◆ Exercise goal:
Everything from the first line of the material below through the line containing "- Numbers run" is to be printed exactly, and nothing more.

◆ Supplied records:
============
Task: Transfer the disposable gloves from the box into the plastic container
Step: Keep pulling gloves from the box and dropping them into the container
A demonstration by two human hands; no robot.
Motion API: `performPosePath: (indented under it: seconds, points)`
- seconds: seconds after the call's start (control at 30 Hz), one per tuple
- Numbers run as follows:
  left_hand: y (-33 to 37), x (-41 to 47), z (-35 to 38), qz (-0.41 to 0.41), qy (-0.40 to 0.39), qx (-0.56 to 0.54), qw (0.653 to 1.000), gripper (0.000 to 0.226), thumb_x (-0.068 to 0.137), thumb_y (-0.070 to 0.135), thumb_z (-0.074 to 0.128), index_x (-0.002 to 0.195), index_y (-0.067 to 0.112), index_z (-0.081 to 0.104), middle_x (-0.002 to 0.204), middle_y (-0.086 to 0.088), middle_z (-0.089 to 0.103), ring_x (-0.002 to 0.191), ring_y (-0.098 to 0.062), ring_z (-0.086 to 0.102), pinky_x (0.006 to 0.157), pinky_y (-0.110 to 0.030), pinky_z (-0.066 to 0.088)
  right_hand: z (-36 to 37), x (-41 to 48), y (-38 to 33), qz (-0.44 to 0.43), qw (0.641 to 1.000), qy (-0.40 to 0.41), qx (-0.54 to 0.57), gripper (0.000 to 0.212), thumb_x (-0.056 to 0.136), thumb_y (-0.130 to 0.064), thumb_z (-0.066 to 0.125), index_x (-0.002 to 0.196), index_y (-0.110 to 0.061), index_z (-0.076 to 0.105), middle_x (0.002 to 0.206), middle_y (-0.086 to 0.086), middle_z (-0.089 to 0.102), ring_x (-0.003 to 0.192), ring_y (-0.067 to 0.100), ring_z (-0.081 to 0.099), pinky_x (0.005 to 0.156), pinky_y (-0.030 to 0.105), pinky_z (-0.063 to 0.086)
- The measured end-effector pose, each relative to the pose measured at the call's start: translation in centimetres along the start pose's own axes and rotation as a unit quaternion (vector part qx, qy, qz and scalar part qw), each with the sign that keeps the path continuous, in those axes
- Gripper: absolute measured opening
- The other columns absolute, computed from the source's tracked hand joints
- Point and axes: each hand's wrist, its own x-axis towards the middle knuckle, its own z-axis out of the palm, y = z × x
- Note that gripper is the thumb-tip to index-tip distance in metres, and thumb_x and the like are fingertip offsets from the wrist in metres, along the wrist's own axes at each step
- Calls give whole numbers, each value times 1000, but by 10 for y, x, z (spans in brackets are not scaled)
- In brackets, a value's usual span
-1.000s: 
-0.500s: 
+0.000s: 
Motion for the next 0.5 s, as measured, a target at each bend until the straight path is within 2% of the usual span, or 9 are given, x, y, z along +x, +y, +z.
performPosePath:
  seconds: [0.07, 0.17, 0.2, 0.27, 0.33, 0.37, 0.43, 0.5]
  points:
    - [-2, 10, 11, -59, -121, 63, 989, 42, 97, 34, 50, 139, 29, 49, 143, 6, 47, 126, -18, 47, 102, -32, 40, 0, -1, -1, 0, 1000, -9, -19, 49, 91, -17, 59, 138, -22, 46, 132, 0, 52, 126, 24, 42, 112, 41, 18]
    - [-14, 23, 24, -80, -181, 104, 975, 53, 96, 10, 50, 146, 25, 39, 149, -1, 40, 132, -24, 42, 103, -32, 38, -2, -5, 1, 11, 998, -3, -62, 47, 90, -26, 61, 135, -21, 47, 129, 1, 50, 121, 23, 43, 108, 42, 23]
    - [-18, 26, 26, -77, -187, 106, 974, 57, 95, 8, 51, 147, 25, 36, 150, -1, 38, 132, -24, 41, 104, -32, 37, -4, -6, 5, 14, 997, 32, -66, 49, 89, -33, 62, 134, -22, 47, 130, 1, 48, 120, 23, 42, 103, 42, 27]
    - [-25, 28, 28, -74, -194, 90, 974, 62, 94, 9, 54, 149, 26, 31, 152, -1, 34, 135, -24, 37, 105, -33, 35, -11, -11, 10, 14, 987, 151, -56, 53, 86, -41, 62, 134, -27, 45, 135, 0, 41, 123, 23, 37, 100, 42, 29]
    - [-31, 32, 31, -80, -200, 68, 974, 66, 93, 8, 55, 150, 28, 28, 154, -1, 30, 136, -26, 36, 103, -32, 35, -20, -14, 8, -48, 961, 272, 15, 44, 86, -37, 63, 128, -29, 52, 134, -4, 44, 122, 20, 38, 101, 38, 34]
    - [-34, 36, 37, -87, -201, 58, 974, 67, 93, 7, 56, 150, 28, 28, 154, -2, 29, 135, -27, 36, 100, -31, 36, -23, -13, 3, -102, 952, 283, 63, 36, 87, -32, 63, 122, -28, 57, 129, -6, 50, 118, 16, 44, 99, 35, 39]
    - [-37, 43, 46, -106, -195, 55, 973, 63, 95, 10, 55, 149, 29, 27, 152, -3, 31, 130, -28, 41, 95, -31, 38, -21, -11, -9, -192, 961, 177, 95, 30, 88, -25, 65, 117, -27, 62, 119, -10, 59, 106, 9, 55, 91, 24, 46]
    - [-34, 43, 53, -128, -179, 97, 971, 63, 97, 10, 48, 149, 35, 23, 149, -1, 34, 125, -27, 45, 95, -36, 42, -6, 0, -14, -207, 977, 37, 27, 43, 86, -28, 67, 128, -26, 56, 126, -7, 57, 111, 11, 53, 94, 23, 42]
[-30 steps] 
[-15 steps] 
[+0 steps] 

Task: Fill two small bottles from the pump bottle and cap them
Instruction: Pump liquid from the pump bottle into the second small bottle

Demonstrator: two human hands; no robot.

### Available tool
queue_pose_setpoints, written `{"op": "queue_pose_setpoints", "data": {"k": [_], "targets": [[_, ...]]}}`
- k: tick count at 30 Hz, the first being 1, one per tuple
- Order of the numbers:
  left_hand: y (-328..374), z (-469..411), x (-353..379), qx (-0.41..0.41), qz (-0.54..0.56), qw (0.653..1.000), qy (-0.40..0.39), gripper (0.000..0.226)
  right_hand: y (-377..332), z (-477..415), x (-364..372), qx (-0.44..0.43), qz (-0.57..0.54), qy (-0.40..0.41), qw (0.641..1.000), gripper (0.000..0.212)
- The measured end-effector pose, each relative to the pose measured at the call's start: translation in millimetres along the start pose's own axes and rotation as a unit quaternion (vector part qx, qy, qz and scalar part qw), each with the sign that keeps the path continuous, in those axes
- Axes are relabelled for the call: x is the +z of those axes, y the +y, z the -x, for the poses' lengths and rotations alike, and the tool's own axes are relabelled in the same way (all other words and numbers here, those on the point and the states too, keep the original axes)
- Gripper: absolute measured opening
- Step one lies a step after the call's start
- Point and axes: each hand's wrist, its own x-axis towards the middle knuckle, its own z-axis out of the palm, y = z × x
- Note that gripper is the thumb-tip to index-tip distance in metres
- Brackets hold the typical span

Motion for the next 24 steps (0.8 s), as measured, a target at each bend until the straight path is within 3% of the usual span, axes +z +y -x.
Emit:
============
◆ Your response:
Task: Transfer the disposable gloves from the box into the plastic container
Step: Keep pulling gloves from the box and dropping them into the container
A demonstration by two human hands; no robot.
Motion API: `performPosePath: (indented under it: seconds, points)`
- seconds: seconds after the call's start (control at 30 Hz), one per tuple
- Numbers run as follows:

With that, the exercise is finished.